Israelis are known to be direct and to the point. They will tell you exactly how they feel and what they think. Often foreigners may feel that they are rude and aggressive. Here is an analogy; a native Israeli is called a sabra. A sabra is the fruit of the prickly pear – rough and sharp on the outside, but sweet and pleasant on the inside. Unlike in some conservative Western speaking countries, conversation with a stranger at the bus stop or on the bus or the train is quite common. Israel is, on the whole, a place of informality. Conversely, the straightforwardness and directness of Israelis can be strangely refreshing, and there is something both exhilarating and satisfying about that tussle in the market over the ripest avocados. This blog will help you ask yourself just how Israeli have you become?
Israelis live by the motto kulanu mishpacha (we are all family). And just like in a good family, there are no secrets and, of course, no boundaries. Taboo questions do not exist over here. People may ask about your age, place of living and plans for the future, how much do you make per month? How much do you pay in rent? If you are single, they will try to introduce you to someone, ensuring that it will be a match made in heaven. It may be a shock at first, but eventually you accept this very direct way of getting to know people.
In Israel, words are just not enough to describe all the firework of emotions that go along with the words. Gestures here are vital. You know you’ve become culturally Israeli when you begin using big movements and invading other people’s personal space. Of course, using your fingers to express “just a moment.” Congratulations, if you meet some of these requirements then you my friend have just become a bit more Israeli.
Stam literally translated means for “no reason”, but in Israel it may be used in many different situations. This short word expresses so much that before you know it you’ll miss it when speaking English. But the way you use the word makes all the difference; the translation of the word really depends on the situation and the speaker’s tone. Let’s say you go to a party that everyone had been talking about. The next day your colleague wonders, ‘How was it?’ – ‘Stam,’ you say, feeling quite disappointed. This short answer has so much information in it that anyone who knows Hebrew well will know the party was a waste of time. Check out other must know words for getting around town: https://www.talknsave.net/blog/top-hebrew-words/
Israelis live in a very close, touchy, feely culture. Their society acts as if in a close-knit family. When first greeting, an Israeli use physical contact with a smile. It is also important to understand that shaking hands is not customary; however, an Israeli will not be offended if you offer your hand. Since Israel is such a close society a chutznik may feel as if their personal space is being invaded when talking with an Israeli. Most of us come from a culture where feelings are more contained, so you may feel like every person nearby pierces into your privacy. But time changes everything, and soon you’ll get used to and even love this no-distance communication.

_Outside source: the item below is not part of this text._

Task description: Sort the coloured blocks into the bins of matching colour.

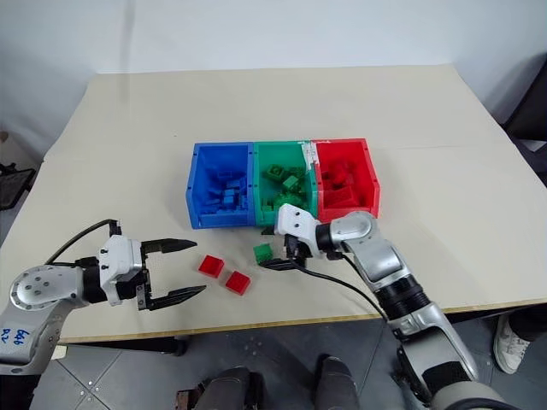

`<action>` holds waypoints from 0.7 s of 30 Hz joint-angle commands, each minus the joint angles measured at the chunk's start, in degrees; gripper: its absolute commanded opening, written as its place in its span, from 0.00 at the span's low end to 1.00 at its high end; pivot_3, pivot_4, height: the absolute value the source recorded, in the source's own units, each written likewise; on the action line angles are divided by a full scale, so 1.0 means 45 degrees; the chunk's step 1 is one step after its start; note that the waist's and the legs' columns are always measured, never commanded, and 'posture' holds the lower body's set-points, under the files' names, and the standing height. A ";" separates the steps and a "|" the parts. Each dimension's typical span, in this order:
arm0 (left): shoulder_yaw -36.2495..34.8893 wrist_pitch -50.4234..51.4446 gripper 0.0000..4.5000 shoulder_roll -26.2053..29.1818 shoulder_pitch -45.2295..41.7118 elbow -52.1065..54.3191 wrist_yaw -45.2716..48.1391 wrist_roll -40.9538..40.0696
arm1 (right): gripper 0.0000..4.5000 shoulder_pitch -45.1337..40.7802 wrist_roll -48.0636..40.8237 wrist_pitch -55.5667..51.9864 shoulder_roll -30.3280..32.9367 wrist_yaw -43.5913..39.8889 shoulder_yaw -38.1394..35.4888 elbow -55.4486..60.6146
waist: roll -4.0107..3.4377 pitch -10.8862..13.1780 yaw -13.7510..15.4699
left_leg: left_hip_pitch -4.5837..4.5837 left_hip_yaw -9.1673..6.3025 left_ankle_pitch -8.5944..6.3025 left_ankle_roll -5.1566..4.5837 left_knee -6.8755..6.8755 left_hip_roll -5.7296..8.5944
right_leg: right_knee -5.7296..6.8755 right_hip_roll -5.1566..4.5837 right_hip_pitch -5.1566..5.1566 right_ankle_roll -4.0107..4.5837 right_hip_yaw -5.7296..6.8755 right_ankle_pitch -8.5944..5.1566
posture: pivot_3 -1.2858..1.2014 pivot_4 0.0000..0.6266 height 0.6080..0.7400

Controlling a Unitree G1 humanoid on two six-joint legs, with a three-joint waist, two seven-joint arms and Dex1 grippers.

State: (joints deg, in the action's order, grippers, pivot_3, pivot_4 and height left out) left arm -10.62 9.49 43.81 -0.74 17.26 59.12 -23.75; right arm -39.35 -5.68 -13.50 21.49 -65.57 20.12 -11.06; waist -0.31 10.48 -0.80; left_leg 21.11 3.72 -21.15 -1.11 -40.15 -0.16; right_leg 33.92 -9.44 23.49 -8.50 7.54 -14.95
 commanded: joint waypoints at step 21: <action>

Punctuality is not a priority in Eretz Israel. At a wedding or similar type of function, showing up half an hour after the time specified on the invitation, is perfectly acceptable. In fact, being late is almost expected. In order not to stress out while waiting for your tardy guests, you’ve learned to tell them an hour earlier than the stated one and expect everyone arrive just in time.
Remember that every person and situation is different and there is no one ‘best’ strategy for any interaction. It is important for people who struggle with Israeli interactions to try different strategies and attempt to find ones which are both effective and yet still allow you to feel comfortable. Also it’s important to take into account that many of these feelings are really just a generalization.
You do not have to become ‘more Israeli than the Israelis’ to do well in Israel but you may have to use responses that differ from your normal default. Though it can feel strange at first (e.g. being more direct), if effective it will become quite automatic. It is definitely worth trying different responses – one thing you can be sure of if someone is not happy with your behavior, in Israel – they will be sure to let you know.